Bukannya cepat sampai, stres membuatnya tak waspada. Ia menabrak seorang pejalan kaki. Bukannya cepat sampai, ia malah makin direpotkan oleh urusan kecelakaan dan betul-betul ketinggalan pesawat.
Stres merupakan salah satu potensi bahaya bagi pengendara. Apalagi dengan kondisi jalanan yang makin hari makin macet. Kejadian seperti dialami Denni, bukanlah hal baru di jalanan kita. Bukannya makin cepat atau menyelesaikan masalah, perjalanan makin terhambat bahkan muncul masalah baru akibat penanganan stres yang salah.
Terima Dan Pahami
Menurut studi yang dilakukan perusahaan navigasi, TomoTom, ketika terjebak macet tingkat stres pengemudi pria bisa mencapai tujuh kali lipat yang dialami wanita. “Saat stres, pria umumnya menunjukkan respon psikologis akut, menghadapi atau menghindari,” kata psikolog kesehatan, David Moxon.

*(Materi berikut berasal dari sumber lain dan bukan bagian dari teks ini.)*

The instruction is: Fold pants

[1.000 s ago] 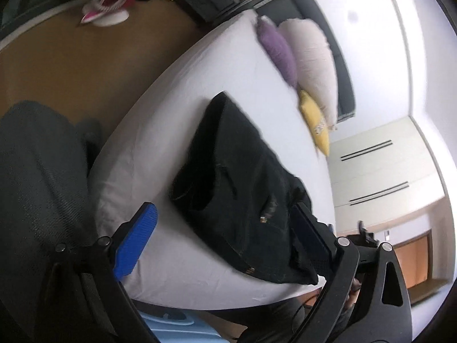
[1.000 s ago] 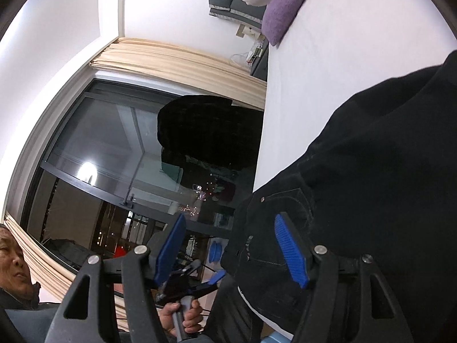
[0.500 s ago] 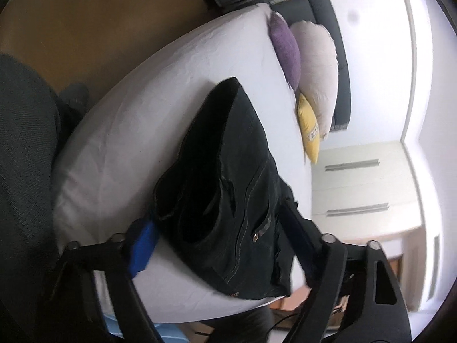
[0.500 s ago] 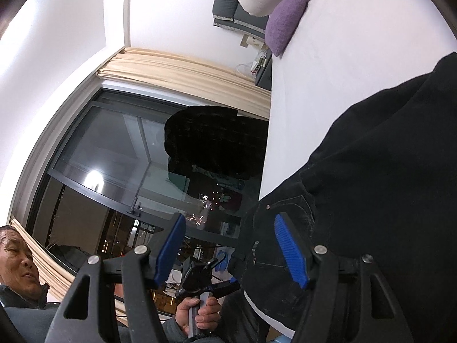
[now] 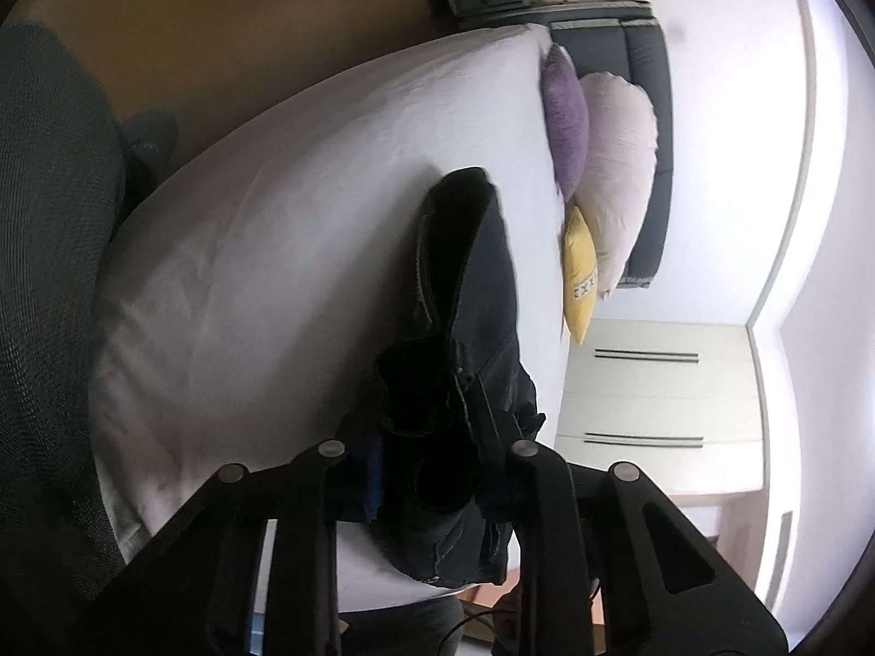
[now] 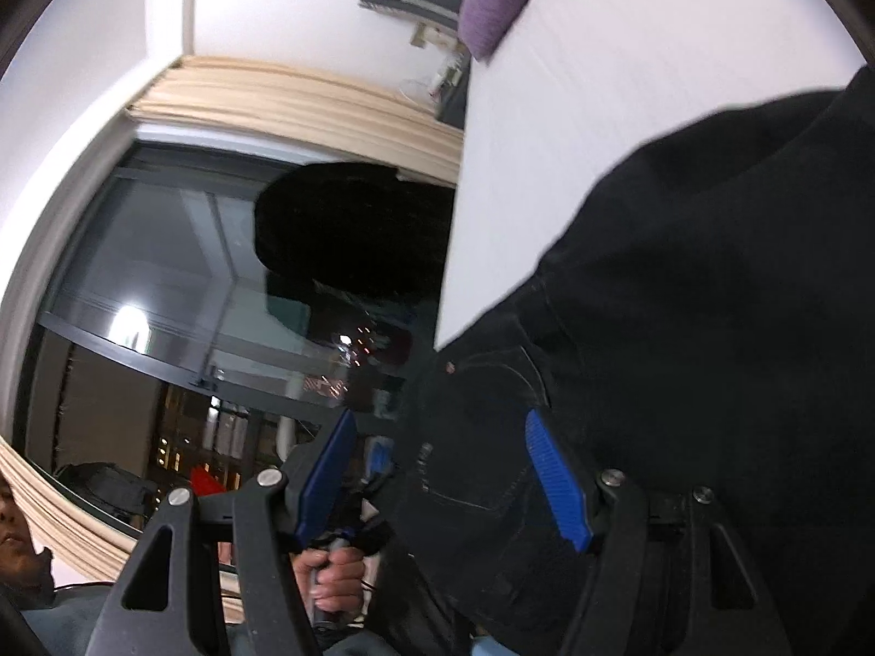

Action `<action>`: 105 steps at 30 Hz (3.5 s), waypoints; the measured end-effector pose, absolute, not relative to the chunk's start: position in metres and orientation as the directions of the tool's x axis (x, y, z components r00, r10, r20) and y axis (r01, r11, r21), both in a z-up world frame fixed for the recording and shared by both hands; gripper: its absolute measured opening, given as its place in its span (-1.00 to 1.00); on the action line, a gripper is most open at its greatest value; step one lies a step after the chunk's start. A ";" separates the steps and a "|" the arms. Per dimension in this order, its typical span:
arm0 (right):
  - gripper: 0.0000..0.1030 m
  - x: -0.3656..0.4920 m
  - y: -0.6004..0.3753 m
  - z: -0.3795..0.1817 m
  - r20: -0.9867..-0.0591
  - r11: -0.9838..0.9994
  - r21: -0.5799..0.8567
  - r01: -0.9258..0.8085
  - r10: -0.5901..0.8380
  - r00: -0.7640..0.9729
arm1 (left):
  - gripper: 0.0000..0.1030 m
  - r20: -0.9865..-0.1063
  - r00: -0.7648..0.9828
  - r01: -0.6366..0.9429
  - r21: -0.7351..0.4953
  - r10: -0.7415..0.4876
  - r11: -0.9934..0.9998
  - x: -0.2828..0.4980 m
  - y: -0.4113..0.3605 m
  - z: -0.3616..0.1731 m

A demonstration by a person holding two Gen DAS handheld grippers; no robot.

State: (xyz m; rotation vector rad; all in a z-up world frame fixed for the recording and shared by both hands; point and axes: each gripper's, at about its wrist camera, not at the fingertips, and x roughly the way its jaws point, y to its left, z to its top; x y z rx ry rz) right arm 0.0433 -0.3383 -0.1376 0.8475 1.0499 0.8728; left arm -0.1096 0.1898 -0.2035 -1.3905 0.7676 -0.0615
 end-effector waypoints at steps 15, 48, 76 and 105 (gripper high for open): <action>0.25 0.052 -0.313 -0.149 -0.588 0.608 0.786 -0.109 0.791 0.168 | -0.75 -0.438 0.772 -0.300 -0.890 -0.461 0.344 -0.097 0.185 -0.153; 0.48 0.043 -0.438 -0.098 -0.437 0.496 0.863 -0.095 0.827 0.354 | -0.82 -0.666 0.368 0.369 -0.536 -0.649 0.759 0.020 -0.186 -0.063; -0.68 0.035 -0.434 -0.054 -0.772 0.833 0.482 -0.271 0.550 0.318 | -0.82 -0.725 0.366 0.479 -0.390 -0.583 0.786 0.027 -0.278 -0.031; -0.13 0.020 -0.501 -0.076 -0.674 0.768 0.626 -0.131 0.618 0.404 | 0.16 -0.715 0.346 0.369 -0.491 -0.607 0.789 0.021 -0.225 -0.048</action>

Menurut psikolog Roslina Verauli M.Psi, toleransi terhadap stres antara pria dan wanita sebenarnya tidak beda. Yang membuat berbeda adalah cara merespon. “Perempuan lebih mudah menyalurkan tekanannya, bercerita, curhat, lebih ekspresif. Kalau laki-laki terbiasa untuk menahan sendiri, tidak seekspresif perempuan, tekanannya dipendam ke dalam,” kata wanita yang akrab disapa Vera ini.
Secara umum manusia bereaksi terhadap stres, termasuk akibat macet, secara bertahap. Tahap pertama, alarm. Munculnya kesadaran ada macet yang bikin stres. Kalau dibiarkan terus, lama-lama manusia akan jadi resisten. “Kita seperti sudah menerima bahwa macet itu bagian dari kehidupan. Padahal bikin stres,” lanjut psikolog RS Pondok Indah, Jaksel ini.

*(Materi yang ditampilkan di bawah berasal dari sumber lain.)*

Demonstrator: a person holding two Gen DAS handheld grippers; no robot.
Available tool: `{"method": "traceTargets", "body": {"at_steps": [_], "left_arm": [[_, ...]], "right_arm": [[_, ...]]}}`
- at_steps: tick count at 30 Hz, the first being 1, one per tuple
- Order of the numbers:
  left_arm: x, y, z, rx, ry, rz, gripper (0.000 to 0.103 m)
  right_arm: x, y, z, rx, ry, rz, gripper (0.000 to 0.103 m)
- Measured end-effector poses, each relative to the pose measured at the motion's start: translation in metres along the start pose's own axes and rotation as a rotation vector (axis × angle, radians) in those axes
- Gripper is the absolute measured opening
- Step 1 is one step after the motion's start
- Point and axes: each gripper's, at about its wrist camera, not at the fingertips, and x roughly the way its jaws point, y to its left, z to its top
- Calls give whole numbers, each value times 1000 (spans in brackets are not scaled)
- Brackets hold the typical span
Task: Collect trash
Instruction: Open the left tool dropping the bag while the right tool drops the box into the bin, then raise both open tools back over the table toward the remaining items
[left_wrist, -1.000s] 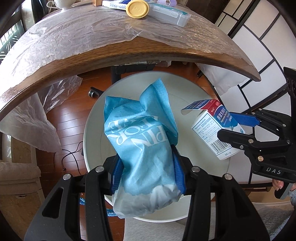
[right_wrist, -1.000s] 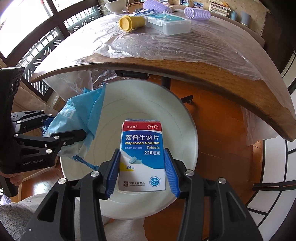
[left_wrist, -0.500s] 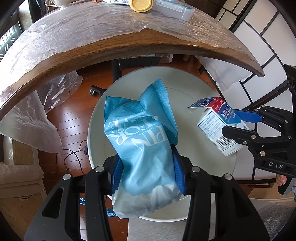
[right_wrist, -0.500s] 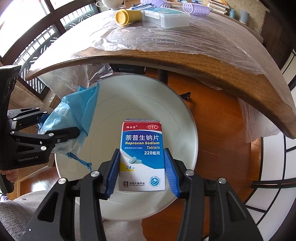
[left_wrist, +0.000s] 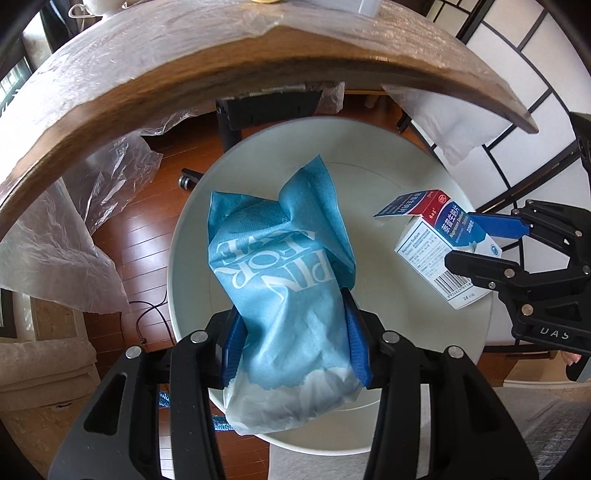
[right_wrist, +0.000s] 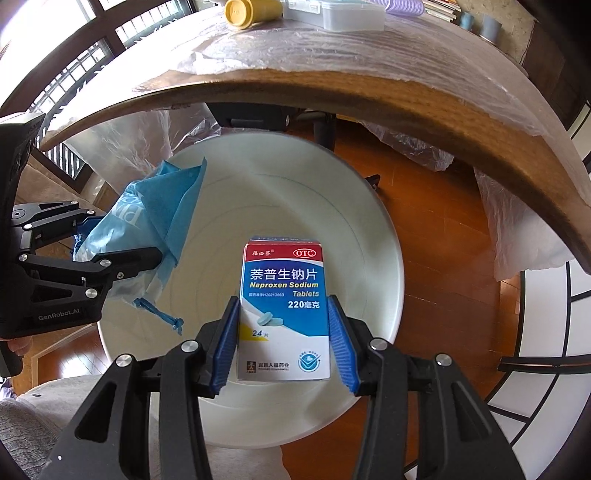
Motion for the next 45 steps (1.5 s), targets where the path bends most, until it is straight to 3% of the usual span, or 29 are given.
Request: {"method": "traceTargets", "body": {"at_steps": [6,7,8,10,18,21,23,25,28,30,33,36,40,43,45], "left_arm": [[6,0,2,15,13,-2,49],[6,-2,2,26,11,-11,51],[5,-3,2,38,8,-9,57],[3,-7,2,58,-10,34,70],[-25,0,5,13,-83,6,74],[-70,-4,8,21,-205,-18,76],[-108,-6,14,25,-334,-17,93],[-147,-6,18,25,-491,-5,102],[-198,-5,27,-2,-743,56,102],[-217,-5,34,-25,-828,92,102],[-227,-1,41,-53,-891,94,102],[-223,2,59,-11,-815,27,102],[-212,4,64,17,-767,57,102],[-201,10,64,62,-713,76,102],[-196,15,65,73,-697,71,102]], "right_arm": [[2,2,2,-4,0,4,46],[1,2,1,-6,-4,1,49],[-1,2,1,-6,-11,-10,63],[-9,0,1,-1,-43,-16,77],[-56,-3,4,16,-167,-4,82],[-109,-4,10,10,-329,-27,91],[-158,-3,14,7,-499,-51,99],[-199,-1,17,14,-666,-87,99],[-242,-3,25,53,-859,-112,99],[-257,-6,32,90,-910,-86,99],[-261,-11,47,128,-885,-32,99],[-258,-15,64,146,-811,-20,99],[-251,-8,67,151,-825,38,99],[-228,-5,79,170,-717,59,99],[-214,-3,85,185,-664,-12,99]]}}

Kondisi tersebut, lama-lama berkembang jadi kelelahan, lalu jadi burn out atau ledakan. Bentuknya berupa, mudah marah, kerja berantakan, sulit konsentrasi, ceroboh, kelelahan, membenci diri sendiri, benci pada kehidupannya. “Makanya hati-hati, kalau ada alarm nggak suka ini macet, segera lakukan sesuatu,” bilang dosen psikologi di Universitas Tarumanegara, Jakbar ini.
Tiap hari dihajar stres dan macet bisa mempengaruhi kondisi fisik. Stres menekan produksi hormon yang meningkatkan daya tahan tubuh. Akibatnya, jadi lebih mudah sakit. Juga mudah lelah, sulit konsentrasi, sakit kepala dan seterusnya. Secara emosi, jadi lebih mudah terpancing, marah, agresif. Secara jangka panjang, stres juga bisa mempengaruhi relasi dengan orang lain seperti keluarga atau teman kerja.
“Bisa mempertinggi tingkat perceraian. Klien saya banyak terbantu dengan monitoring waktu. Mereka bangun jam 5 pagi, pulang jam 10 malam. Trus ketemunya kapan? Kita lebih sering ketemu teman kantor daripada pasangan hidup,” bilang Vera.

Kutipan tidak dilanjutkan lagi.